Despite the recent advancements of attention-based deep learning architectures across a majority of Natural Language Processing tasks, their application remains limited in a low-resource setting because of a lack of pre-trained models for such languages. In this study, we make the first attempt to investigate the challenges of adapting these techniques for an extremely low-resource language -- Sumerian cuneiform -- one of the world's oldest written languages attested from at least the beginning of the 3rd millennium BC. Specifically, we introduce the first cross-lingual information extraction pipeline for Sumerian, which includes part-of-speech tagging, named entity recognition, and machine translation. We further curate InterpretLR, an interpretability toolkit for low-resource NLP, and use it alongside human attributions to make sense of the models. We emphasize on human evaluations to gauge all our techniques. Notably, most components of our pipeline can be generalised to any other language to obtain an interpretable execution of the techniques, especially in a low-resource setting. We publicly release all software, model checkpoints, and a novel dataset with domain-specific pre-processing to promote further research.

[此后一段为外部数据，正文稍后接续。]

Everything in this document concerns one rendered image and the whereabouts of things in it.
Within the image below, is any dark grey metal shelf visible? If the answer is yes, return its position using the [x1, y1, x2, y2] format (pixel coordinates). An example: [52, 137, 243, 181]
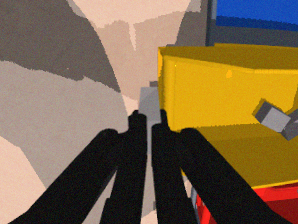
[205, 0, 298, 49]

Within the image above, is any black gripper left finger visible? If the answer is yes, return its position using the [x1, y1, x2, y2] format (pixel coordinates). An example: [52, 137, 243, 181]
[8, 87, 149, 224]

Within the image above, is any yellow bin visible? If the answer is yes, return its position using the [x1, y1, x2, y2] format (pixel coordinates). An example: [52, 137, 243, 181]
[158, 46, 298, 189]

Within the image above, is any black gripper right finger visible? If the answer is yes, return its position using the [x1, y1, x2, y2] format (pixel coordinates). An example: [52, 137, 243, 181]
[149, 87, 293, 224]

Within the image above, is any red bin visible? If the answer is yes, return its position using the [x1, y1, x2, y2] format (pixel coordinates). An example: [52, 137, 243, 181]
[197, 182, 298, 224]

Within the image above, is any grey metal block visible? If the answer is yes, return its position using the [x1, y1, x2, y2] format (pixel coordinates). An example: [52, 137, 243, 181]
[254, 101, 291, 133]
[281, 109, 298, 141]

翻译：尽管在大多数自然语言处理任务中,基于关注的深层次学习结构最近有所进展,但由于缺少这类语言的预培训模式,在低资源环境中应用这些结构仍然有限。在本研究中,我们第一次尝试调查如何将这些技术改造为一种极低资源语言 -- -- 苏美尔语库 -- -- 世界上最古老的书面语言之一 -- -- 至少从公元前三千年开始就已经证明。具体地说,我们为苏美尔语引入了第一个跨语言信息提取管道,其中包括部分语音标记、名称实体识别和机器翻译。我们进一步翻译了低资源国家语言方案(NLP)的可解释性工具包,并连同人类属性一起使用该工具包来理解这些模式。我们强调人类评估以衡量我们所有的技术。值得注意的是,我们的管道的大多数组成部分可以被广泛归纳为任何其他语言,以便对这些技术进行可解释的实施,特别是在低资源环境下。我们公开释放了所有软件、模型检查站和具有具体域预处理的新型数据集,以促进进一步的研究。